Books A Million (BAMM) -- Clyde Anderson recently announced his intention to buyout the outside shareholders of Books A Million for less than 50% of that firm's tangible book value. In our view, Mr. Anderson is trying to buy a dollar for fifty cents. This is all well and good (after all I'm a value investor!), except that he is buying out his own company at a significant discount to intrinsic value and is in essence stealing $60MM of shareholder wealth from outside stockholders if you believe that the financial statements of BAMM are accurate.
In our view, this "take under" is the worst form of corporate malfeasance and corruption -- corporate managers are supposed to work for their shareholder, not strictly for their own financial benefit. It would seem that Books A Million management, after assuming 13 Borders leases and aggressively moving their business forward, wants the investment community to hold the bag while management dines out at Wolinsky's on the shareholder's dime. "Take unders" (when management acts to depress their stock price and buy the company out on the cheap) are a big problem in the small cap value arena and show that there is no real SEC at all anymore -- managers are financially raping their shareholders. There truly is no justice in the small cap value market.
Chesapeake (CHK) -- Aubrey Mclendon is another manager who seems to be placing his interests in front of the interests of CHK shareholders.

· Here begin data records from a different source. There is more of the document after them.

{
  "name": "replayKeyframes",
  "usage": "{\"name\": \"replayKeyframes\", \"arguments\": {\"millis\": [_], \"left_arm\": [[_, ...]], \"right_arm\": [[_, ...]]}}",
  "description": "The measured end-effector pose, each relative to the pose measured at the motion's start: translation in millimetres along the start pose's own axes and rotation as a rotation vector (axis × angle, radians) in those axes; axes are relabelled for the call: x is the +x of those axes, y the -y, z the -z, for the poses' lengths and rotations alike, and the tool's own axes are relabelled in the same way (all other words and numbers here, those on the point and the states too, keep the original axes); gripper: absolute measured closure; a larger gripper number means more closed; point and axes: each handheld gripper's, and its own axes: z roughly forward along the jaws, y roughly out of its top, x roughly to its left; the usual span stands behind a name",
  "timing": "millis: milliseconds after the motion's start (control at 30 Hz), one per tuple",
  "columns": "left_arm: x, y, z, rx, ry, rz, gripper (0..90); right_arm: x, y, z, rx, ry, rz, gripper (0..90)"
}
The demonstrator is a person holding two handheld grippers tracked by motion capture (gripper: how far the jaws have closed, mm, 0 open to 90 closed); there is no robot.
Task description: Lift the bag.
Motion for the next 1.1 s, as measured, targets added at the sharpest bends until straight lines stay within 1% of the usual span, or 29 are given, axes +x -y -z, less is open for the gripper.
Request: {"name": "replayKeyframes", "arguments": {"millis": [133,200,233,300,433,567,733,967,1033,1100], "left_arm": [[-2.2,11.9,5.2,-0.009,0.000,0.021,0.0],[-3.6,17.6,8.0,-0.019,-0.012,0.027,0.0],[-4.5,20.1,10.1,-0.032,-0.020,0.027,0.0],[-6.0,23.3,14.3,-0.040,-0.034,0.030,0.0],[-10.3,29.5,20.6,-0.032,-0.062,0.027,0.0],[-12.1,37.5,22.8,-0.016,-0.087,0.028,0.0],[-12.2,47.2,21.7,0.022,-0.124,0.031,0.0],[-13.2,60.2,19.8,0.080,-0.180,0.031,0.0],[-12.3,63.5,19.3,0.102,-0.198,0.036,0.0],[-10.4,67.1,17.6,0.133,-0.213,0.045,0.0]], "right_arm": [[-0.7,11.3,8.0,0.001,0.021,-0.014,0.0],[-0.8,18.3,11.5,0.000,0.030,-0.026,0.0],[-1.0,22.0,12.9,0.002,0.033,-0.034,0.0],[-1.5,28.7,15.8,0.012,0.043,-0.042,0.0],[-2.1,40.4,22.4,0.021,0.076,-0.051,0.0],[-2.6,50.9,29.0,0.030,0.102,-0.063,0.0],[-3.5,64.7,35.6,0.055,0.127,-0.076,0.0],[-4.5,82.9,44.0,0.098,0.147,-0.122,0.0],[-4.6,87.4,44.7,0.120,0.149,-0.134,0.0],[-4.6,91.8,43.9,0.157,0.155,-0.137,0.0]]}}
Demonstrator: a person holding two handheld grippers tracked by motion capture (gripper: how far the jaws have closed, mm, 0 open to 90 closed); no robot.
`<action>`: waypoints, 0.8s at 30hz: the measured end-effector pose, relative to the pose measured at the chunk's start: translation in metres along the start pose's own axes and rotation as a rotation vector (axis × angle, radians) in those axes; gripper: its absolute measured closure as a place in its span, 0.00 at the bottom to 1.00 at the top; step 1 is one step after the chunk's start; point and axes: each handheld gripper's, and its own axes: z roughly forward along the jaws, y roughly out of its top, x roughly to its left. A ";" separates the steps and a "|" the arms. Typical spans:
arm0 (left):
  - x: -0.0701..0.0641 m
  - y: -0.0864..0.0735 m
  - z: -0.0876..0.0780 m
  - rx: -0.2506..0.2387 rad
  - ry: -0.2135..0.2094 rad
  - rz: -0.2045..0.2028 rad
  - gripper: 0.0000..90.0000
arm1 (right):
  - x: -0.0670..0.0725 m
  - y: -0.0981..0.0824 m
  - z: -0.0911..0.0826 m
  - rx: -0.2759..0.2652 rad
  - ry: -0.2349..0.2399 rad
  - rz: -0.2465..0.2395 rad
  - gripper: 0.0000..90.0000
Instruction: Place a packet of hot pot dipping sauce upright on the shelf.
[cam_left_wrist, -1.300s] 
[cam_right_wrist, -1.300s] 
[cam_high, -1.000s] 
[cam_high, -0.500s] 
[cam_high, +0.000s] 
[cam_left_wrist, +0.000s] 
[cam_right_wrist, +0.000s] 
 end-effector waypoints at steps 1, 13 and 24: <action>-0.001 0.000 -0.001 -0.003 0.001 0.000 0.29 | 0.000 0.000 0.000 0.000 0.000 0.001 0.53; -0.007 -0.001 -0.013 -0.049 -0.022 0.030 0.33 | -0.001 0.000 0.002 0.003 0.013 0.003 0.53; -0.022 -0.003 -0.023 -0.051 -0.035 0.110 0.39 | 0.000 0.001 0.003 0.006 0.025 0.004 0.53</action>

Mclendon received a $75MM bonus after having to sell his stock due to a margin call in 2008 which we could look past given that CHK is a big company with a long history of success for investors. At some point, however, Mclendon's own interests seemed to have blinded him from his duties towards his outside shareholders.
Recently, the SEC has begun investigating Mclendon's activities as CEO of Chesapeake. Apparently, Mclendon negotiated a 1.1 Billion Dollar loan to finance his personal participation into wells owned by Chesapeake. He some negotiated a personal 2.5% stake in each well owned by CHK which seems like a completely egregious conflict of interest. Placing his own interests in front of the interests of shareholders in this manner is a clear violation of his fiduciary duties to his shareholders in our view.